Report each line below that carries the word "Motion".

-------------------------

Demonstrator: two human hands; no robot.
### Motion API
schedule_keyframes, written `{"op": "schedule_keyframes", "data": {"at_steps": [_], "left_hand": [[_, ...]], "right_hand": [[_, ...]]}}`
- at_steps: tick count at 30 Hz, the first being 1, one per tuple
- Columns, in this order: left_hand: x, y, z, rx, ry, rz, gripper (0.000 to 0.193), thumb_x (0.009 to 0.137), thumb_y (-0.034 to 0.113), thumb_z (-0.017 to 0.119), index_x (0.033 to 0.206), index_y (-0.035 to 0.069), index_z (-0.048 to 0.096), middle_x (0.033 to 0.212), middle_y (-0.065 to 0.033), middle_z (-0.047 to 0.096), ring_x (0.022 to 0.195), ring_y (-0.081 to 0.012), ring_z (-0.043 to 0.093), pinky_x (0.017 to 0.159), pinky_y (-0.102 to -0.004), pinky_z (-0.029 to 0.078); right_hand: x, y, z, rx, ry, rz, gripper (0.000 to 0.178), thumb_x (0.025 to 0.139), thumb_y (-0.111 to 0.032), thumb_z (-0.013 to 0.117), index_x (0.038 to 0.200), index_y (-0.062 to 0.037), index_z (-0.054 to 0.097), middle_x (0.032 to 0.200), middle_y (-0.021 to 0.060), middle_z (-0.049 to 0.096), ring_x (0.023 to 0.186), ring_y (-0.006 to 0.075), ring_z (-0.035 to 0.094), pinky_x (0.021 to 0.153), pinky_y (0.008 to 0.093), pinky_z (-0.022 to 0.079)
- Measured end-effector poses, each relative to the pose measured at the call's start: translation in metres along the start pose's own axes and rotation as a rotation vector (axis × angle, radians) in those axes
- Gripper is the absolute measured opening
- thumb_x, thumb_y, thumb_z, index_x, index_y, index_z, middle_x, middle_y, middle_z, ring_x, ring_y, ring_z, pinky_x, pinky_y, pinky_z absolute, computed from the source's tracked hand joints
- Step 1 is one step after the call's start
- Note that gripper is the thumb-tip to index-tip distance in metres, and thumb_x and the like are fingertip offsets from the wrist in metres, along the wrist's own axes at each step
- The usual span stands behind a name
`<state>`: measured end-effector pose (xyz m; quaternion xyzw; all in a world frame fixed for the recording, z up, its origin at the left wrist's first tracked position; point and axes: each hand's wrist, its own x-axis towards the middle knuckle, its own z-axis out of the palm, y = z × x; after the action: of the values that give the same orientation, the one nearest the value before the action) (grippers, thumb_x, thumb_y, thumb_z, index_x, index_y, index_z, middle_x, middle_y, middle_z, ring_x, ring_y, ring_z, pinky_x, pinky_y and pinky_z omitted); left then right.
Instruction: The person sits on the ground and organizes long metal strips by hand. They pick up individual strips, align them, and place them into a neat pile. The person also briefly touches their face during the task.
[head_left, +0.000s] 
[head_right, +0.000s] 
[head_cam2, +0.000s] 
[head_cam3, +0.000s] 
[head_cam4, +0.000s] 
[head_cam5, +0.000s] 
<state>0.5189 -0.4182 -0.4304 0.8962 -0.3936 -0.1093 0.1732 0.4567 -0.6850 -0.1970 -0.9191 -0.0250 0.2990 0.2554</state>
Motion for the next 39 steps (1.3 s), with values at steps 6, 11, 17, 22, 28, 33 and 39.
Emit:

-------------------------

- The answer -
### Motion API
Motion for the next 39 steps (1.3 s), with values at steps 6, 11, 17, 22, 28, 33 and 39.

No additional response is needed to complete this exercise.